Shortly after I got married, my mother-in-law gave me a gift subscription to Better Homes and Gardens, and she’s been renewing it for me every year since (thanks, Norma!). That means that when the September 1998 issue came out, I probably saw (and loved) the feature about the artist and furniture maker Lark Upson’s “Storybook Cottage” in Vermont…
When Realtor Lisa Grady told me Lark is selling the cottage that she designed herself in Marshfield, I was excited to take a look at both the original article about it in BH&G and the house today.
Lark told Yankee Magazine, “The cottage was my ‘poor man’s tribute’ to both Edwin Lutyens [Britain's premier Arts and Crafts architect] and his frequent collaborator, Gertrude Jekyll [the famous 19th- and early-20th-century garden designer].”
She and her husband Jack were married here at the house shortly after building it.
The listing says, “Tucked into 42+ acres with mountain views, buyers seeking a year-round retreat will delight to snowshoe or cross country ski on adjoining trails, walk along the scenic country road, or seek solace and creative inspiration in the surrounding beauty.
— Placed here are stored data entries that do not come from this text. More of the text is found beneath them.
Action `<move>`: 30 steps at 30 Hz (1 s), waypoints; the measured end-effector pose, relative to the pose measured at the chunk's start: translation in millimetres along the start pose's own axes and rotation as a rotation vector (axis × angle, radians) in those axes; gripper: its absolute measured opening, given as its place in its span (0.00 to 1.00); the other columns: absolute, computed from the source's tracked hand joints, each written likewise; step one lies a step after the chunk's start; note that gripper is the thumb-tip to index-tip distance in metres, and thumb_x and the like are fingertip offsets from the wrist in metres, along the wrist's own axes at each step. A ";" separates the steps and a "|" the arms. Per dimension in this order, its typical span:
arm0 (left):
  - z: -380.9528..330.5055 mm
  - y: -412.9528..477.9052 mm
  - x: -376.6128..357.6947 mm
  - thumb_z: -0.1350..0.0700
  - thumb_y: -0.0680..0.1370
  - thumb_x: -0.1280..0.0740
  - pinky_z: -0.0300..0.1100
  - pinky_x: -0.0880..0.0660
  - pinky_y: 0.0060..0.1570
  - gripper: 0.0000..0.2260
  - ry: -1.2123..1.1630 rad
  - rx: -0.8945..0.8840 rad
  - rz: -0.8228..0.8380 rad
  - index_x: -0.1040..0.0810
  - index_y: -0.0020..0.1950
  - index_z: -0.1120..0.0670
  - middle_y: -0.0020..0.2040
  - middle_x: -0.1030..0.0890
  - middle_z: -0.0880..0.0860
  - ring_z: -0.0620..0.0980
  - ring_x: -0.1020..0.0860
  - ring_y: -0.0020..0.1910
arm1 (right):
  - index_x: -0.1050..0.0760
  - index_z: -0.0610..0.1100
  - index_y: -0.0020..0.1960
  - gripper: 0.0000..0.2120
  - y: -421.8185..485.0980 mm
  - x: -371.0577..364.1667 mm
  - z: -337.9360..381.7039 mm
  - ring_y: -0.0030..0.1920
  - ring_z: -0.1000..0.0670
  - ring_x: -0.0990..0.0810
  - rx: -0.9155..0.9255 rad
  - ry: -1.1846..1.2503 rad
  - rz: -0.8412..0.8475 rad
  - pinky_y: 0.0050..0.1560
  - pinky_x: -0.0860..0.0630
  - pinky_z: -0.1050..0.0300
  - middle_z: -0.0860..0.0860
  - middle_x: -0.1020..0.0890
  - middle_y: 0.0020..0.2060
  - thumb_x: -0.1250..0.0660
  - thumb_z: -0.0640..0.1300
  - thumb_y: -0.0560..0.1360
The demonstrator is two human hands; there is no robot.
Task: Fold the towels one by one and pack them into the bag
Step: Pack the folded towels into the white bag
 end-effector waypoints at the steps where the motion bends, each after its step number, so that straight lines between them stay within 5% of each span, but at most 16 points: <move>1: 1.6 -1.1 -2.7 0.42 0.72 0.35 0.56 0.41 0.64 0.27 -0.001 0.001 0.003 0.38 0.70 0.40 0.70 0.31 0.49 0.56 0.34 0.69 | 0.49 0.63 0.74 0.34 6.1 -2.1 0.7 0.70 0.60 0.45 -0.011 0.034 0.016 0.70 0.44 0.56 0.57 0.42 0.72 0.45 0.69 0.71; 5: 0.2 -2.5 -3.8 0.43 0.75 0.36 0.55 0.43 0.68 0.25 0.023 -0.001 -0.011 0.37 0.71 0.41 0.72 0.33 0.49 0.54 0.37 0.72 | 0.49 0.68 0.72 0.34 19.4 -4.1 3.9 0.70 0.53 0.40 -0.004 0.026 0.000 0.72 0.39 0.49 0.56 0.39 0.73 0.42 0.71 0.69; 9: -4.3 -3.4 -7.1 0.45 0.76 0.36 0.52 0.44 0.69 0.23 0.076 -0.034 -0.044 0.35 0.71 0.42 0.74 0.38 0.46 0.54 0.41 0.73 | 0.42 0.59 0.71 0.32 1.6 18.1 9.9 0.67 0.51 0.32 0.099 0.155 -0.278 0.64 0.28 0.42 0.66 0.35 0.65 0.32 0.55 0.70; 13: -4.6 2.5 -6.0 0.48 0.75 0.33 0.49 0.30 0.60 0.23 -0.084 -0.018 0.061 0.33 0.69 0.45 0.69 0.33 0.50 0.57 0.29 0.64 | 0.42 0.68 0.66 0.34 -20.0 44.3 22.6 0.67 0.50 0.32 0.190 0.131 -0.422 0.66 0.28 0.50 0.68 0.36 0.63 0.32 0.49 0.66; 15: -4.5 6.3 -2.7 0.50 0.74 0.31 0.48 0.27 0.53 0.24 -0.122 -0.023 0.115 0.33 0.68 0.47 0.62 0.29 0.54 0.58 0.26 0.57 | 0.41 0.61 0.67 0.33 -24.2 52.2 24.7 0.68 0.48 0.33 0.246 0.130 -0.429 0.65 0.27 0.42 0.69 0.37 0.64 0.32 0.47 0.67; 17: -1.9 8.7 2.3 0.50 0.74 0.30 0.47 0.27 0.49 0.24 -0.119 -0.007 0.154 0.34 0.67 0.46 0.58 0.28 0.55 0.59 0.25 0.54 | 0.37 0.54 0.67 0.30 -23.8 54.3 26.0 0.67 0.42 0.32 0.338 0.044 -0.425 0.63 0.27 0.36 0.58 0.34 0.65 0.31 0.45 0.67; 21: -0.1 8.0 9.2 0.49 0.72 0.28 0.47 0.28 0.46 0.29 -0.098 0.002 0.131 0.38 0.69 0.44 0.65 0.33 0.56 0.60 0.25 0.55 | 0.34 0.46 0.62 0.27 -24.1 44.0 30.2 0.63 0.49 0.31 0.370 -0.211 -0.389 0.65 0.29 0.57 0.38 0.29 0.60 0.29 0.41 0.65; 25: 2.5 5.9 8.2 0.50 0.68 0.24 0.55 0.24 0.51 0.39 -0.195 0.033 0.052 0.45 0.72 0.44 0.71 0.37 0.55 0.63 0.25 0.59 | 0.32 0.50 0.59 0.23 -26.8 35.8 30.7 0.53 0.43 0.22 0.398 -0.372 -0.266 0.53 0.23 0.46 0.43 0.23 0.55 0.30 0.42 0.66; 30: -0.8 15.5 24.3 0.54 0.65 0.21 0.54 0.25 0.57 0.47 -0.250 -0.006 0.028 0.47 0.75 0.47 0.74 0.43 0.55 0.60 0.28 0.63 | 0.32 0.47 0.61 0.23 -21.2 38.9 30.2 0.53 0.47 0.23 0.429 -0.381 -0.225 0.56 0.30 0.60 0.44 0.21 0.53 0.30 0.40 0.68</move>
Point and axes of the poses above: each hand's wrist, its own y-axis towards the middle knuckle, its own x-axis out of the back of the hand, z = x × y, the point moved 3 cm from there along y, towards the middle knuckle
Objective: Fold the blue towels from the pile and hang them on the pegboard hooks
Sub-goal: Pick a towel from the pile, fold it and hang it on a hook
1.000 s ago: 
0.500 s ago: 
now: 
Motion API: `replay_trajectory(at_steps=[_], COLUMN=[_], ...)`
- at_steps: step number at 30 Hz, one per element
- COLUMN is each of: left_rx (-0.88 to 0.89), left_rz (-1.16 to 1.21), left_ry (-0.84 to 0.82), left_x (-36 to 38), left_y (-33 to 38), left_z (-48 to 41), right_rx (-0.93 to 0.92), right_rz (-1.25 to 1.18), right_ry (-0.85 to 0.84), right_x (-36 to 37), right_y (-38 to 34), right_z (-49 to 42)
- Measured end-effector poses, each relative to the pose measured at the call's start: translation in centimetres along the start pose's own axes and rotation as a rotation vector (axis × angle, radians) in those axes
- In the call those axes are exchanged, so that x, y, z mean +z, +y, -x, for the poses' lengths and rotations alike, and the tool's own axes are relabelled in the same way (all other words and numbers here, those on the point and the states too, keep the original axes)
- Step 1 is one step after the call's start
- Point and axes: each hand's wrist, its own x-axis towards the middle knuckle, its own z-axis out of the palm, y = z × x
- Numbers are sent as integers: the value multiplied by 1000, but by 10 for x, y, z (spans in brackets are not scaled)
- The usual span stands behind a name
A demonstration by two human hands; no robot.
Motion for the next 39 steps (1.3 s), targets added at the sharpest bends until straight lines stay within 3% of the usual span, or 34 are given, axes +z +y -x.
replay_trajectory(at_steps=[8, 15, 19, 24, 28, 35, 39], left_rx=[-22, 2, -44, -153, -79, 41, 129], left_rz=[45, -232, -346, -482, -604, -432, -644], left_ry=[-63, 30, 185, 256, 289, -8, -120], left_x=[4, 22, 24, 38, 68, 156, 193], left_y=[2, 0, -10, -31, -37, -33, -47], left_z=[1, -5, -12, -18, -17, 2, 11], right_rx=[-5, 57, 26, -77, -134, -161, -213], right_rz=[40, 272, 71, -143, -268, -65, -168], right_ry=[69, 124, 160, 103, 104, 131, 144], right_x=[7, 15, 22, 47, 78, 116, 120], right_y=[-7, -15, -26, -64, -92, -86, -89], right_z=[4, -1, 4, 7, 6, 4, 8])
Easily tended gardens of peonies, crabapples, perennials and flowering shrubs.”
“Inspired by English Arts & Crafts design and featured in national decorating and lifestyle magazines, this home is a delightful combination of soaring spaces, cozy nooks, grace and architectural impact.”
Here’s a scan from the Better Homes and Gardens feature, with the headline “Handmade in Vermont.”
The living room looks warm and cozy with the brick fireplace and natural wood.
Lark learned about art and design from her mother, who was a painter and sculptor, and her father, who was a custom home builder.
According to BH&G, “A couple of boring desk jobs helped her focus on a career in cabinetmaking and construction. One result has been this home, where her design and building skills culminate under one roof.”
Going down several steps, you come to the dining room, featuring a mix of old and new, from a birch chest that dates to the 1700s to the contemporary light fixtures:
Lark crafted the cherry bed in the guest room shown in the BH&G article herself and handpainted the border around the room, which was inspired by a Minton china pattern. The Japanese tea chest at the foot of the bed is an antique:
The house has 2 bedrooms and a little less than 2,000 square feet.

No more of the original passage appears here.